When I was a couple blocks away I wondered how this break in communication might be a blessing for me. And thought I'd just have to find out.

This morning I rode the Ravenswood Brown Line to go teach, and I just sat there. It was dark on the way to my 7am yoga session. This is the time I usually do a blog-related activity on my iPhone, either contributing to my own blog or reading what others have written, and perhaps commenting. And I realized that my life was a little better with the iPhone. There are pockets of time in my day when I am out and about between classes that I enjoy working on my iPhone. It's great for me.

Today when I was in the store waiting for my appointment I ran into a yoga teacher friend, and she sat down and we talked until I had to go for my iPhone. They gave me a new one. It works perfectly in the old case! With information it can work this way... It's not the individual machine that is important, what's important is that the information gets passed on. And I thought about how true that is.

As I age it seems like I am constantly being delivered a new body, but what's important is that "I" keep living, and continue exploring this experience openly. Somehow I am the same person, held together by my memories, but there are times when I feel totally new and very different from the person I once was. Maybe I got a software upgrade... Or maybe I just really like my iPhone.

Friday, August 28, 2009

Technology and Breasts


Last night I was recharging my iPhone and I looked to check for emails about my blog and it was totally blank! I've had this little miracle for just a couple of months, but you might think that it was a vital organ by the way I was trying not to freak. I pressed the little button to wake it up, and all I got was the blank stare of a white screen! Was my lifeline in a coma? It had not fallen so it could not have been the dialated pupil of a concussion. I just plugged it in for it's nightly nourishment and it was over the next time I looked.

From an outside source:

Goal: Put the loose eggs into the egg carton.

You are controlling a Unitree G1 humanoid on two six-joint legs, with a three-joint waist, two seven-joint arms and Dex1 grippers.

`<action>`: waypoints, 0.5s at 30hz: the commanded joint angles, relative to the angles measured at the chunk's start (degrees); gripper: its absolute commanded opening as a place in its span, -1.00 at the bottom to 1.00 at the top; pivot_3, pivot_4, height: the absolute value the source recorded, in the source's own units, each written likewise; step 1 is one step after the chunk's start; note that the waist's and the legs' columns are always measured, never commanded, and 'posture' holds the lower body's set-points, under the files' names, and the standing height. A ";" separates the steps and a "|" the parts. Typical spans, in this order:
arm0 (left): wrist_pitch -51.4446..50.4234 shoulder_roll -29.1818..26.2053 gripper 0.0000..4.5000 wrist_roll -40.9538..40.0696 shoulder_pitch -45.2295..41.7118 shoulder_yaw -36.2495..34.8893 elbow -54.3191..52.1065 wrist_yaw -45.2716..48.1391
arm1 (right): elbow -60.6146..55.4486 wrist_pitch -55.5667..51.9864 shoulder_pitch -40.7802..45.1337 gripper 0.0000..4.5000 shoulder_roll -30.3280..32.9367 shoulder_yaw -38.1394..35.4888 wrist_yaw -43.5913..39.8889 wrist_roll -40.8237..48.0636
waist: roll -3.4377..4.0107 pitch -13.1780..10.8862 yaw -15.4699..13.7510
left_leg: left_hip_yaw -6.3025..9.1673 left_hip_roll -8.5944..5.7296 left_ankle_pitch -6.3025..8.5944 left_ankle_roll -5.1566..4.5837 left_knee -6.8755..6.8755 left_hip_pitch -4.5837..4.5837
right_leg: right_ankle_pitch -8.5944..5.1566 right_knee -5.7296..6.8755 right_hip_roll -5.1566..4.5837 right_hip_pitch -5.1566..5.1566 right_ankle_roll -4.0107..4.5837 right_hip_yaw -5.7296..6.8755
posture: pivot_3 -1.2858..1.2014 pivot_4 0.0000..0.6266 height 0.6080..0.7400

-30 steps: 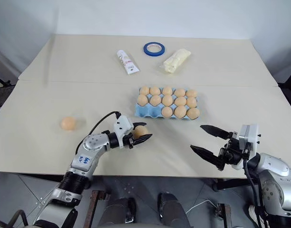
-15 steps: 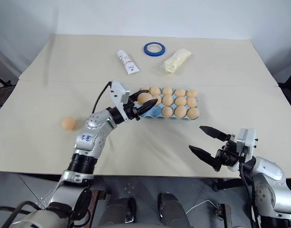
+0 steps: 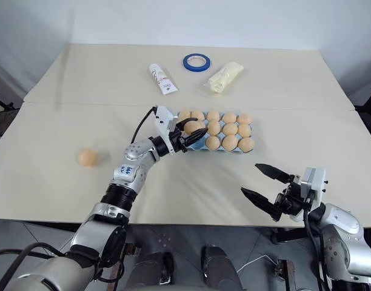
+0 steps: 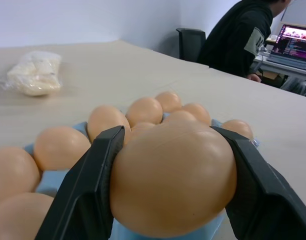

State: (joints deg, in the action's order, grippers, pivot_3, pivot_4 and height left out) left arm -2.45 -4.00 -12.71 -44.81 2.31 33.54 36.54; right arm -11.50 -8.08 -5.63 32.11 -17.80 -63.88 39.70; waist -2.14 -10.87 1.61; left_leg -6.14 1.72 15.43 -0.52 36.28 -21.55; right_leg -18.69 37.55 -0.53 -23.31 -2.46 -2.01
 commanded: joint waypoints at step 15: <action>-1.53 -2.65 0.98 0.00 1.50 0.01 -9.04 1.71 | -1.15 2.87 -1.91 1.00 -0.10 -3.26 1.45 1.41 | 0.00 0.00 0.05 | -0.02 0.00 -0.01 0.01 -0.01 -0.01 | 0.00 0.02 0.00 -0.01 0.00 -0.02 | 0.03 -0.52 1.00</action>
State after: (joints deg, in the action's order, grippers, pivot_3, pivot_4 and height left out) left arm -3.39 -5.72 -12.50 -44.25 2.33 30.72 37.65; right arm -11.45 -6.19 -7.60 31.58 -18.81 -62.15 39.77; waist -2.14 -10.87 1.66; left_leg -6.16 1.72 15.42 -0.50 36.26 -21.56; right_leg -18.69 37.57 -0.53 -23.34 -2.46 -2.02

It was sort of like I lost a boob. I associate compassion and warmth with breasts, and I had temporarily lost something that was feeding me. I have thought about what it might be like as an infant receiving food from the cosmic breast. In the early feeding Mom has not been conceptualized yet, and there is just this wonderful experience that meets a need.

I have even been blogging from my iPhone. It feels so much more intimate doing entries from here than it does on my laptop. And I can manage comments from my iPhone... You got it: my iPhone, my iPhone.

So last night when it was out I was distressed and resisting that feeling. I did other things, like I showered and then I checked my iPhone. I kept doing that: I would do a little thing and check my iPhone. I checked the printed stuff that came with it and found nothing to help. Then I started pushing buttons until I heard some strange beeps I had not heard before. Then I did something else. Finally, I looked at the THING and pressed the buttons a little differently and the apple showed up on the screen: my nourishment was coming! And then after a long pause the screen showed what it usually does, and it looked like everything was fine. So far so good...

Am I proud of my behavior? No! I felt like an addict. I was unwell without this functioning communicator.

And yet it's here. It fulfills a need. ...like a cosmic breast. Communications that come through this darling little interactive and glowing mini-brick fulfill my need to be heard and recognized for thoughts that don't always work in everyday conversation. These things are important to me! And through the blog and the comments I know that there are others who value these things too.

I guess what bothers me is that I might be suckling in ignorance. But hey, it works!

Okay, so the fear is that I am using a technology that is leading people into further physical isolation. Of course, at the same time our digital connection is getting stronger... So for now as I am enjoying my new tool, I will also commit to some quality time physically together and communicating with others. And it will be great to talk with you in person, too. There really is no substitute for that.